Biographie Thomas Bernhard

„Ich erfinde ja nichts, ich glaube, ich habe in meinen Büchern noch nie etwas erfunden, verändert – ja, erfunden – nein.“ Mit dieser Aussage weist der österreichische Autor Thomas Bernhard auf ein Phänomen hin, das in der Forschung zu seinem Leben und Werk stets besonders beachtet und diskutiert worden ist: Es gibt kaum einen anderen Autor aus der österreichischen Literatur der letzten Jahrzehnte, bei dem die Verbindung zwischen lebensgeschichtlichen und literarischen Elementen derart evident ist, wobei gleichzeitig das Moment der künstlerischen Stilisierung komplizierte Transformationsprozesse zwischen den beiden Bereichen erkennen lässt.
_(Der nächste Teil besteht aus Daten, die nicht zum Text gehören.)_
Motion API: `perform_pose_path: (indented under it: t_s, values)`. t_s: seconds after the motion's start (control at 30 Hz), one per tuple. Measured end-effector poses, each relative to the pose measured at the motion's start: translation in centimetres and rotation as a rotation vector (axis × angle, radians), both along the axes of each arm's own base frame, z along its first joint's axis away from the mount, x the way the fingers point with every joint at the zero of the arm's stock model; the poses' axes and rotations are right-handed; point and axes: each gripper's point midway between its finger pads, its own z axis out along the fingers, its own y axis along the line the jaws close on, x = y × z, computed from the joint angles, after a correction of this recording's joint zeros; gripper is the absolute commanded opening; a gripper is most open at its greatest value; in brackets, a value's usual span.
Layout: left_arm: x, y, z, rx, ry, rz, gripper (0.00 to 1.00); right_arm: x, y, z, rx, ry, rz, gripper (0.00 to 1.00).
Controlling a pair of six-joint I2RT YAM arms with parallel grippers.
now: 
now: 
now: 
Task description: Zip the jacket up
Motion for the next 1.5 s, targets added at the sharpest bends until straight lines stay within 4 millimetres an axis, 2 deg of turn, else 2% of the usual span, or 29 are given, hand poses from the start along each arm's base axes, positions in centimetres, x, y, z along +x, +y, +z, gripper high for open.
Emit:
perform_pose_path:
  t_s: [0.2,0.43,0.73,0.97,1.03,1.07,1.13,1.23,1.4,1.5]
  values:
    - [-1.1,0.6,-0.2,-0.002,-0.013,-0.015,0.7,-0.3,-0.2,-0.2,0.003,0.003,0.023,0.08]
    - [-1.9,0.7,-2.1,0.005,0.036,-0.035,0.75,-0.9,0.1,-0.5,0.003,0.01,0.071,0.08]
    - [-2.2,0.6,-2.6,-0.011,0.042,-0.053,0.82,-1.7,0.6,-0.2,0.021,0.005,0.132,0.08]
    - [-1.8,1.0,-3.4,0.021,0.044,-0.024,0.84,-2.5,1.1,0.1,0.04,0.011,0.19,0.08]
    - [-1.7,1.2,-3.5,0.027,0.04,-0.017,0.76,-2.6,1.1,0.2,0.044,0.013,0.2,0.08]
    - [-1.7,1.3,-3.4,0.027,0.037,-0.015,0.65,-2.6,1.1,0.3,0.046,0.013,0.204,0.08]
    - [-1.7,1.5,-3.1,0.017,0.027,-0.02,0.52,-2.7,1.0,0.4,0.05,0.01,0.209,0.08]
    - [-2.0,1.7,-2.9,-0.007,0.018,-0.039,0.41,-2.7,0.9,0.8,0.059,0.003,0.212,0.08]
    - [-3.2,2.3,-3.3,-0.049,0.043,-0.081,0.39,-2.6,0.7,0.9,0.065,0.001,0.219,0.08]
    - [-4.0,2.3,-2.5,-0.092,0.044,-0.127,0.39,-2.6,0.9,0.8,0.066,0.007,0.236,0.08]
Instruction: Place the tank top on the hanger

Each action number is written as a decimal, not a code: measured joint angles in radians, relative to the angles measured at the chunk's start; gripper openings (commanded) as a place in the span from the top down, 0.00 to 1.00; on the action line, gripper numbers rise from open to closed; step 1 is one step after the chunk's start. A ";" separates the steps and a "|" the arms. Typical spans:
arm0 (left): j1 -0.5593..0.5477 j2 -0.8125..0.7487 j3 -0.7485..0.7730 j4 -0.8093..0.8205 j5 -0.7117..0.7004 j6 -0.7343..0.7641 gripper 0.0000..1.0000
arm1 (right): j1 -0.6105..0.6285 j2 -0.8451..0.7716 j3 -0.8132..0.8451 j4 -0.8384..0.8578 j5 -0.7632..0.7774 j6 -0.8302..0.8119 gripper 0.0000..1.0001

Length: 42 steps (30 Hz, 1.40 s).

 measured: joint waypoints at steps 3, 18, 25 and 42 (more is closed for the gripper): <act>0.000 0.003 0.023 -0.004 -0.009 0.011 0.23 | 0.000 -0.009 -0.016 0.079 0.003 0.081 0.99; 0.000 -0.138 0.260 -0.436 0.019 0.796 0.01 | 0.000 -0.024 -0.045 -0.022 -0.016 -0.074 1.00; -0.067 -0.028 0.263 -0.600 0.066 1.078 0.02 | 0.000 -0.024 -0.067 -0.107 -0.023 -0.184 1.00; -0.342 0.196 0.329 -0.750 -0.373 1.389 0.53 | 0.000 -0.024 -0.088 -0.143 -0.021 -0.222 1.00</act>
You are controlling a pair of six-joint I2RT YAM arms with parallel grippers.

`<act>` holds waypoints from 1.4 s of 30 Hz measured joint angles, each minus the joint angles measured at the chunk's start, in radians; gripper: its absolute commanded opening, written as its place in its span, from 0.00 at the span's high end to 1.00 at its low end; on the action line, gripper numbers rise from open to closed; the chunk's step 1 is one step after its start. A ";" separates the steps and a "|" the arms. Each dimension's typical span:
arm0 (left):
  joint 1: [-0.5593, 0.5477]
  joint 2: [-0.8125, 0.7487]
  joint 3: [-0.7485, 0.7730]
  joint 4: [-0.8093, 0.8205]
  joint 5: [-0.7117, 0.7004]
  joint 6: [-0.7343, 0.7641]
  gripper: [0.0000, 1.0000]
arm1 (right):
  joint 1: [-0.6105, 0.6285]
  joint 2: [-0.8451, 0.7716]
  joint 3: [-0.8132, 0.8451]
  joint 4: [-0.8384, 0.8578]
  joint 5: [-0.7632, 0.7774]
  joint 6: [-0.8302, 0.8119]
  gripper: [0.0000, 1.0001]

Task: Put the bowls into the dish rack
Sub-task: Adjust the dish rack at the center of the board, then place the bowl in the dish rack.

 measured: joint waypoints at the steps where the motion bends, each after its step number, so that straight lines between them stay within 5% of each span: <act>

Abbildung aus dem Thomas Bernhard Jahrbuch 2004.
Hrsg. Huber, Martin; Mittermayer, Manfred;
Schmidt-Dengler, Wendelin; Vidulic, Svjetlan Lacko

Seit der Nachlass Bernhards durch die Errichtung eines Thomas-Bernhard-Archivs im Jahr 2001 einer wissenschaftlichen Aufarbeitung zugeführt wurde, ist die Grundlage für die seit 2003 laufende 22-bändige Werkausgabe im Suhrkamp Verlag, aber auch für eine erste umfassende biographische Darstellung gegeben. Im Bernhard-Archiv in der Villa Stonborough-Wittgenstein in Gmunden sind die umfangreichen Konvolute von Typoskripten, die Vorstufen und Endfassungen von Bernhards Werken enthalten, sowie eine große Zahl an privaten Dokumenten für die Forschung zugänglich; auch ein wesentlicher Teil der Korrespondenz, die sich ursprünglich im Privatarchiv der Familie befand, konnte übernommen werden, insbesondere die Verlags- und Theaterkorrespondenz. Ihre Bedeutung für die Erforschung der Textgenese und Werkchronologie, aber natürlich auch für die Interpretation seines Werks und die Biographie Bernhards kann nicht hoch genug eingeschätzt werden.

Die von Martin Huber und Manfred Mittermayer konzipierte Ausstellung „Thomas Bernhard und seine Lebensmenschen. Der Nachlaß“, die 2001 in der Österreichischen Nationalbibliothek in Wien präsentiert und seither in mehreren Ländern mit viel Erfolg gezeigt wurde, widmete sich erstmals eingehend der für Bernhards Schreiben charakteristischen Verbindung zwischen der literarischen und der „realen“ Wirklichkeit. Bei aller Vorsicht, die bei der Rekonstruktion von Übertragungen realer Erlebnisse ins literarische Medium angebracht ist, bestätigte sich im Zuge der Recherchen eine grundsätzliche Erkenntnis: Es gibt unverkennbare Parallelen zwischen Konstellationen aus Bernhards Biographie und seinen Texten.

Die geplante Thomas-Bernhard-Biographie soll über die detaillierte Erforschung und Darstellung des überlieferten Datenmaterials zu neuen Erkenntnissen über sein gesamtes künstlerisches Erscheinungsbild gelangen. Dabei ist stets das Element der Selbstinszenierung, das Bernhards öffentliches Auftreten und seine Wirkung entscheidend mitbestimmt hat, in die Betrachtung mit einzubeziehen. Vor allem aber ergeben sich Reflexionen über die Verbindung zwischen Selbsterlebtem und literarisch Gestaltetem, über Möglichkeiten und Grenzen einer Parallelsetzung beider Bereiche: der Biographie und der Literatur; immerhin ist darauf hinzuweisen, dass Bernhard selbst eine umfangreiche Darstellung seiner »Biographie« (so er selbst über dieses künstlerische Unternehmen) in Form von fünf autobiographischen Romanen versucht hat, deren Ambivalenz zwischen Dichtung und Wahrheit die Forschung von Beginn an festgestellt hat.